*What you will do:*
Beginning with the line containing "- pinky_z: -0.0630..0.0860" and going on through the line containing "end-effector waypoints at", the lines below are to be returned exactly, pictures excluded and nothing added.

Data entries
#####

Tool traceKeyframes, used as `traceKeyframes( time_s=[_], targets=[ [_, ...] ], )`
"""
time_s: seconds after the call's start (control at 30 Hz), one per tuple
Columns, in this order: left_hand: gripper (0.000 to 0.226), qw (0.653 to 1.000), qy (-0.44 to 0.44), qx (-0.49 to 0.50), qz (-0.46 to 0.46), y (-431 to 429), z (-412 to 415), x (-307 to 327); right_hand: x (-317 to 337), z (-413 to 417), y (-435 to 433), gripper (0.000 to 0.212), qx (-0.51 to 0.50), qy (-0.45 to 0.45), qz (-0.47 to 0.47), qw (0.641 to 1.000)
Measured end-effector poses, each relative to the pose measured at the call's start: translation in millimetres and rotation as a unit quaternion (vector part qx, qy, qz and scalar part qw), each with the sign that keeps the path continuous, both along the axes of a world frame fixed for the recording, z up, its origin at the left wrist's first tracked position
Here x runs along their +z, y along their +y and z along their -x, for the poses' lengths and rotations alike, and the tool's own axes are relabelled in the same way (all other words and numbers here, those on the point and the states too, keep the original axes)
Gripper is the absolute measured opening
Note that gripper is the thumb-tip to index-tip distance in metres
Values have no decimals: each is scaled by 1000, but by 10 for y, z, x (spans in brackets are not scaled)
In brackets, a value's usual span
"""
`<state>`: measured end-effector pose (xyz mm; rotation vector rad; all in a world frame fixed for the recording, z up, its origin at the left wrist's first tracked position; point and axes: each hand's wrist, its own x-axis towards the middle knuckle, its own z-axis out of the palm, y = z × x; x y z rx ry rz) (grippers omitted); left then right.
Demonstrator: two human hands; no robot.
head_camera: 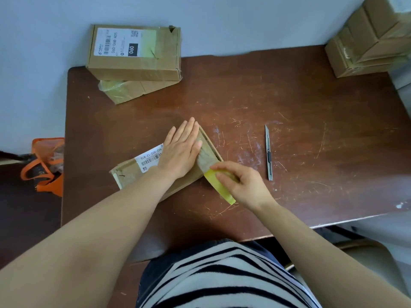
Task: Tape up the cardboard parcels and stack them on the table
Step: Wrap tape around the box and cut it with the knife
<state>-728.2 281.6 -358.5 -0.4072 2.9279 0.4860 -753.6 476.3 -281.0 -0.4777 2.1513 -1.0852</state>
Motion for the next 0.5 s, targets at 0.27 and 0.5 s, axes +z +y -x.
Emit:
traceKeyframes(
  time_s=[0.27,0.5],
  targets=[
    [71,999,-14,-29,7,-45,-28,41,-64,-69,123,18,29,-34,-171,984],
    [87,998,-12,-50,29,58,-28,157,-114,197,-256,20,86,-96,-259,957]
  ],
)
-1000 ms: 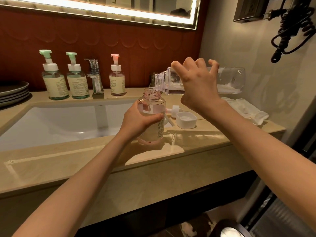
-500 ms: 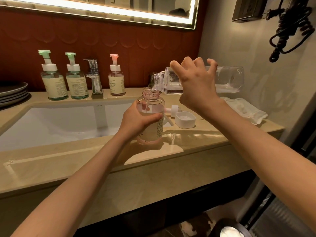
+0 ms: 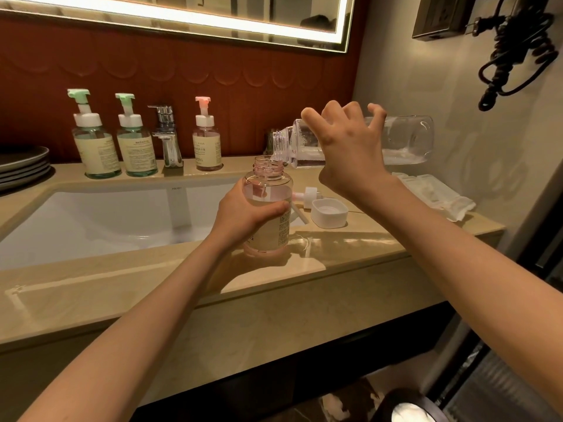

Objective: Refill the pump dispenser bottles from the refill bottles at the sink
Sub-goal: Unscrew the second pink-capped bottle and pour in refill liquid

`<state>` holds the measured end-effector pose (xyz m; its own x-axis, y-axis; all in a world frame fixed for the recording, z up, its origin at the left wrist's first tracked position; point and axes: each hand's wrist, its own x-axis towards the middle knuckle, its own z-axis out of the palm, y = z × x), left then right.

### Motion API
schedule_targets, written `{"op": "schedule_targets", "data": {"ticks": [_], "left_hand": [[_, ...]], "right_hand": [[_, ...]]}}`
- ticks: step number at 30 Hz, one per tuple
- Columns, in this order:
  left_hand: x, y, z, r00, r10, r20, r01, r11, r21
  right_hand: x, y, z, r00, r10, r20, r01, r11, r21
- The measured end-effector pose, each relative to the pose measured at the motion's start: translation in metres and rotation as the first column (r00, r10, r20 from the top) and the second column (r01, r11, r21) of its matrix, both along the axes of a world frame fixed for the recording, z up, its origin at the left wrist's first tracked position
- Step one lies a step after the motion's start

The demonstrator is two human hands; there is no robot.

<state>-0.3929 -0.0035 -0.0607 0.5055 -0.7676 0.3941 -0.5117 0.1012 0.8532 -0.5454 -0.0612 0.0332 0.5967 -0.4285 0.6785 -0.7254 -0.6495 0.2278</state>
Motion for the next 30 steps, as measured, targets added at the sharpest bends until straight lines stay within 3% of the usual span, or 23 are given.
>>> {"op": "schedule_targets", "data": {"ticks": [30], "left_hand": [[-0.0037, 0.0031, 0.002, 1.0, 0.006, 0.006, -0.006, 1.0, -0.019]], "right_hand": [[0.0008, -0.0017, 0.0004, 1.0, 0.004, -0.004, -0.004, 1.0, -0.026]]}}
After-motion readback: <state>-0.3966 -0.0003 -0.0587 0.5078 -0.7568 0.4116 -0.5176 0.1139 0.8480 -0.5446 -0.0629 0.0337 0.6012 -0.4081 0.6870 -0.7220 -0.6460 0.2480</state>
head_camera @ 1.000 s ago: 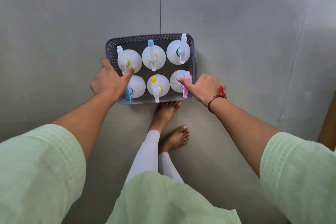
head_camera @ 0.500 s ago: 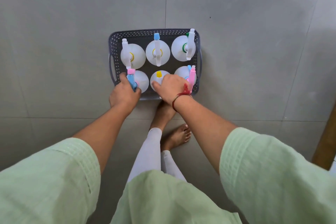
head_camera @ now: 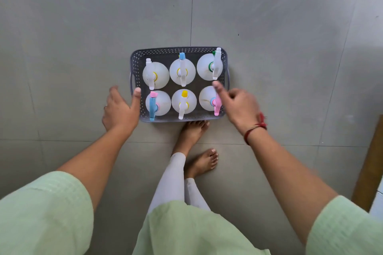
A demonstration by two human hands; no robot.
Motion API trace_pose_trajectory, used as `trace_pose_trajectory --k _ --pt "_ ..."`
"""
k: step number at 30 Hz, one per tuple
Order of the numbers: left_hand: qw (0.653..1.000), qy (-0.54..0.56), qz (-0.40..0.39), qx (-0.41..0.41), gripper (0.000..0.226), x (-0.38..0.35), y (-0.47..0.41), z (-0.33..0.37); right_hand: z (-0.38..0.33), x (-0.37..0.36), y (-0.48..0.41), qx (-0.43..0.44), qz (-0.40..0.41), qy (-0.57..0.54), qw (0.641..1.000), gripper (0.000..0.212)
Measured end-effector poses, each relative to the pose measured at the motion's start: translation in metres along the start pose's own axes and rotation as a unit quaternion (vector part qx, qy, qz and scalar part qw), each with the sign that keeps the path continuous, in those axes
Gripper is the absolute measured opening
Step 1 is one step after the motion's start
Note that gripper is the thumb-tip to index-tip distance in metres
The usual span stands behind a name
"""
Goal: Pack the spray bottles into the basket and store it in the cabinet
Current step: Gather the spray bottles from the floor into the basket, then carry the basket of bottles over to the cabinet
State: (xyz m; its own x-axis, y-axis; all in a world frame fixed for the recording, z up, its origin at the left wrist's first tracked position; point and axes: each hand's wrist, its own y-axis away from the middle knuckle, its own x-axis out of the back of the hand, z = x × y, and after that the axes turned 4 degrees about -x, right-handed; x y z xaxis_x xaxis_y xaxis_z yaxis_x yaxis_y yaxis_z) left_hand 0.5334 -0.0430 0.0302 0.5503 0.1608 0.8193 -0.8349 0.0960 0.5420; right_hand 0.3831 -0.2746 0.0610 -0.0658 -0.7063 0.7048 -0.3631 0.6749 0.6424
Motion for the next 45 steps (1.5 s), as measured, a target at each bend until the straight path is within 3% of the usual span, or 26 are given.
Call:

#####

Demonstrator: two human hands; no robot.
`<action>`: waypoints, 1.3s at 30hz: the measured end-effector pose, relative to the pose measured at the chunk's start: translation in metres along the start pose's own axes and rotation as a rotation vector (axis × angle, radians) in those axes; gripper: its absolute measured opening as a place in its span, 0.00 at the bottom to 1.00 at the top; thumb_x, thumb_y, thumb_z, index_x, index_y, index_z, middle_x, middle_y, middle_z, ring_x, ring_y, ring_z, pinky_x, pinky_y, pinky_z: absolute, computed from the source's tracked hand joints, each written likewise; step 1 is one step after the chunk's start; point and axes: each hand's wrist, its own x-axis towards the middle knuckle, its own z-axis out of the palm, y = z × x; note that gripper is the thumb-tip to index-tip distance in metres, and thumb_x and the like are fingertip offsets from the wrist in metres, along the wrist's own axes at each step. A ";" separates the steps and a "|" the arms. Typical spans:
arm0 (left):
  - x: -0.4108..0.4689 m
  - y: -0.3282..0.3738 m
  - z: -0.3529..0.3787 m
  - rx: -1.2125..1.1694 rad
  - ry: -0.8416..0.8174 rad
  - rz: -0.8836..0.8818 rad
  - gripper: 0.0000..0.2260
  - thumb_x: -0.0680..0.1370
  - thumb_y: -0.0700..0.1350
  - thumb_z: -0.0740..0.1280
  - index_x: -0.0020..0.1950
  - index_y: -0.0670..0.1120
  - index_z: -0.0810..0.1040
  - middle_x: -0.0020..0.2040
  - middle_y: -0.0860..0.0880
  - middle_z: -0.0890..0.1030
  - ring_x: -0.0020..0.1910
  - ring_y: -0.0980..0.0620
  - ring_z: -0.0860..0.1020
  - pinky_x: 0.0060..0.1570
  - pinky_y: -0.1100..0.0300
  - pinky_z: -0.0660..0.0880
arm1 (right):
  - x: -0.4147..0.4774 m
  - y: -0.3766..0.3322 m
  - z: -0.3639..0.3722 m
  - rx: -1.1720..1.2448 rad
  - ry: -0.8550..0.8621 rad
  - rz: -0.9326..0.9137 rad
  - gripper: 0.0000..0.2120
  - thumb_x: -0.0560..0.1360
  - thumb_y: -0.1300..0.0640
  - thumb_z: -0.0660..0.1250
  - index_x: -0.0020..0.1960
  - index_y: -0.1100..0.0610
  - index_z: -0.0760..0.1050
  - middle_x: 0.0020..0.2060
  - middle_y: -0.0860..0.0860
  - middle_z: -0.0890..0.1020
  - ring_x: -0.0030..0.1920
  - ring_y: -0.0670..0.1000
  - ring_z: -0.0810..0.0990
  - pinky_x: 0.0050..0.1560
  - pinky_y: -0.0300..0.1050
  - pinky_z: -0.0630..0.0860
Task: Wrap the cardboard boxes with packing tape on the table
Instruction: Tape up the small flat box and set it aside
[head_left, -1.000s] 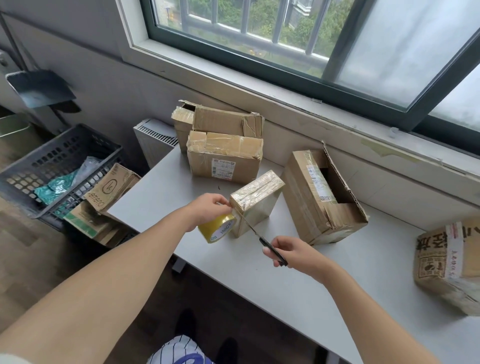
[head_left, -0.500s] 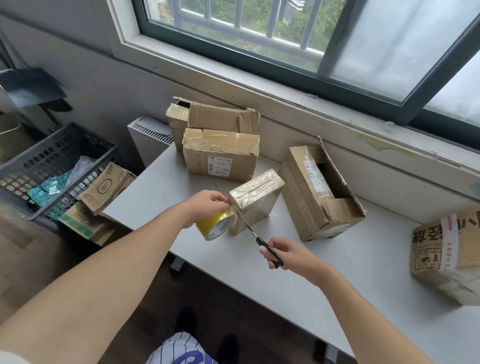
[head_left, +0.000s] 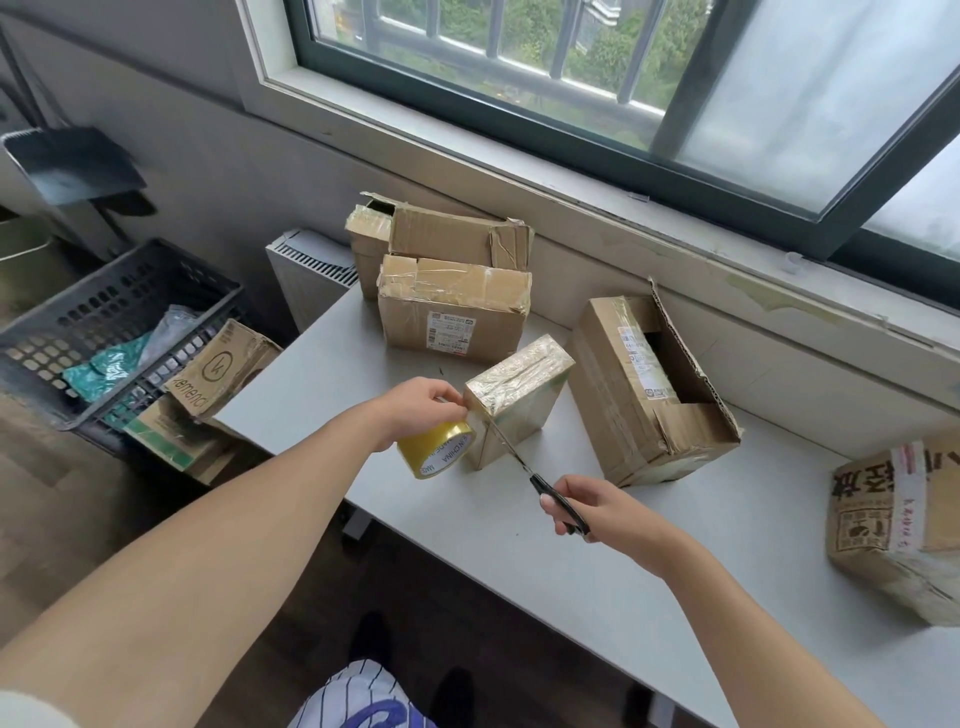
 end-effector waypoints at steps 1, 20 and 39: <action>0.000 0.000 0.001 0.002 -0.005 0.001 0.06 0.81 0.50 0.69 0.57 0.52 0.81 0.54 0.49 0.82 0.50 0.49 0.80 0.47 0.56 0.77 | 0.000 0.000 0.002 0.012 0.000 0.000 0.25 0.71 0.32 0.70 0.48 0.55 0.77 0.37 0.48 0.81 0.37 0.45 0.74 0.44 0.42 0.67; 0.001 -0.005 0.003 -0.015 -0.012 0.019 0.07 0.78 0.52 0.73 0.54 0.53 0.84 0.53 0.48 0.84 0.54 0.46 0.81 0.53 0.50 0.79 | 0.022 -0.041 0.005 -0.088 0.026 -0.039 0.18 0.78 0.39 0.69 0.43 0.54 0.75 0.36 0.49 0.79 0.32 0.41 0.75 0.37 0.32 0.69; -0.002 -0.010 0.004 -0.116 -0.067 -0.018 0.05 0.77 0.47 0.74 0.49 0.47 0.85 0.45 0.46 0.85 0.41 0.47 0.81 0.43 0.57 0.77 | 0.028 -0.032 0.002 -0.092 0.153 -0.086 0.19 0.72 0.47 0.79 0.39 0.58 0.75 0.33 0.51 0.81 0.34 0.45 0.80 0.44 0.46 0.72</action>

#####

*Written answer:*
  - pinky_z: -0.0630..0.0860
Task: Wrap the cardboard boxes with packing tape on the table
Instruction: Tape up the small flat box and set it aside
[head_left, -1.000s] 
[head_left, -0.500s] 
[head_left, +0.000s] 
 end-effector waypoints at steps 1, 20 and 39: <action>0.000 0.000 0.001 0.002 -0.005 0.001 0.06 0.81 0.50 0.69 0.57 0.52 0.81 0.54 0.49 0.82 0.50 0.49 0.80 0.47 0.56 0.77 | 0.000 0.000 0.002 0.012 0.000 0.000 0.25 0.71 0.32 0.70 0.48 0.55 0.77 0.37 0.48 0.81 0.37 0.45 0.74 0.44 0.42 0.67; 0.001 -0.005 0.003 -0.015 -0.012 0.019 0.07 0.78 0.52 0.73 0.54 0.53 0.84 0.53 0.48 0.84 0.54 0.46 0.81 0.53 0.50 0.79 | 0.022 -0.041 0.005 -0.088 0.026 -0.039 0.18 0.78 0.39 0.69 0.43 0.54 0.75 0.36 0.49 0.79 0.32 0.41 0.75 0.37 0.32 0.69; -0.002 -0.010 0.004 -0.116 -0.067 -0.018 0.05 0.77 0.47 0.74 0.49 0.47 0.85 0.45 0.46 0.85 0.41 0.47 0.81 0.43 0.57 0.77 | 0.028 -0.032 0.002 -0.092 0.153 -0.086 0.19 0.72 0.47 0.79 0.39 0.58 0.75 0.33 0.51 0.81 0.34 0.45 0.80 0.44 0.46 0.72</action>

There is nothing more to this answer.